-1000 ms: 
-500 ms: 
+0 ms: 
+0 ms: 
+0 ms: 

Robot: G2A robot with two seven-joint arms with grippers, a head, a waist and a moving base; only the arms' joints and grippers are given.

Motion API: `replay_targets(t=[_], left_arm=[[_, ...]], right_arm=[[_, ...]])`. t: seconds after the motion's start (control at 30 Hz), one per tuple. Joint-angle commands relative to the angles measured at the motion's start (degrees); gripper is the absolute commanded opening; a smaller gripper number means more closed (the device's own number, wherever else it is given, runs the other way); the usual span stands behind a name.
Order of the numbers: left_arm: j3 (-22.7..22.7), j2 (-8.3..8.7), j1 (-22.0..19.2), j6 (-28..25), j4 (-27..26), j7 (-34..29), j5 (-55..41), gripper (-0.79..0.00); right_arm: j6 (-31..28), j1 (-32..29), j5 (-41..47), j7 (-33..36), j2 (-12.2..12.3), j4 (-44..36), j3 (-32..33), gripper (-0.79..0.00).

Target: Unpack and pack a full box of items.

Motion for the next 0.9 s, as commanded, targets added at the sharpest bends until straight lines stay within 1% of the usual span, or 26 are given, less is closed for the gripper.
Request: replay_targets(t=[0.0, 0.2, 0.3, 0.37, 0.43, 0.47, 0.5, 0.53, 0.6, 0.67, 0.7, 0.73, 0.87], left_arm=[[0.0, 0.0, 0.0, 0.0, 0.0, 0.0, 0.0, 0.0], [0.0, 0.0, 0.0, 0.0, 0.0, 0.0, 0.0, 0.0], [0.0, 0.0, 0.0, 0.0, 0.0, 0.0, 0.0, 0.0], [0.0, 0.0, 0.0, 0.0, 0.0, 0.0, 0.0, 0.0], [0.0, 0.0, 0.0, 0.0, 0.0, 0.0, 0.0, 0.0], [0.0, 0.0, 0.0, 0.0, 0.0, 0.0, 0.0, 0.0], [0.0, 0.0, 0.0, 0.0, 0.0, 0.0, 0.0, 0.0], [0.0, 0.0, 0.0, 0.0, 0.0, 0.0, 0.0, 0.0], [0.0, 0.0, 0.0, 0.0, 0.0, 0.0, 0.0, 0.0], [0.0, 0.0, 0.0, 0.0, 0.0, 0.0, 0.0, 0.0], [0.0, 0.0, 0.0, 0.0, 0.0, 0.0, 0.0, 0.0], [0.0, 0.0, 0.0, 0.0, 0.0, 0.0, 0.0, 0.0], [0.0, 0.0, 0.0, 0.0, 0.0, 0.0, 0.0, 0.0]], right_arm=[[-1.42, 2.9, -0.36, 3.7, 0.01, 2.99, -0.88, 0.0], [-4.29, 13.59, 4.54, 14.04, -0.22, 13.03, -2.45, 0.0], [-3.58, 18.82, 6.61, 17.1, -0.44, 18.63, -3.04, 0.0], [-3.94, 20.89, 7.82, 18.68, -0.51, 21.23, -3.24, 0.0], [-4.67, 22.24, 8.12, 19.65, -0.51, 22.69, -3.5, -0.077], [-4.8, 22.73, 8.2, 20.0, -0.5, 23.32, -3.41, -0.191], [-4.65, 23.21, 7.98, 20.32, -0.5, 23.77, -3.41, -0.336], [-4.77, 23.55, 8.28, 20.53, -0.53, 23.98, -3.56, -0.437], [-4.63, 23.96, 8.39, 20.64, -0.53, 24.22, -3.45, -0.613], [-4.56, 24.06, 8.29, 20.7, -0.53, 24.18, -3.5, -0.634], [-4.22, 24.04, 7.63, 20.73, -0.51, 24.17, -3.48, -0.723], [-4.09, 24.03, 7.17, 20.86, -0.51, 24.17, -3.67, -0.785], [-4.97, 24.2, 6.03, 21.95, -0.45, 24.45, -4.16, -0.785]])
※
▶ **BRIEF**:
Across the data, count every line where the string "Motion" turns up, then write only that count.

▶ **RESULT**:
2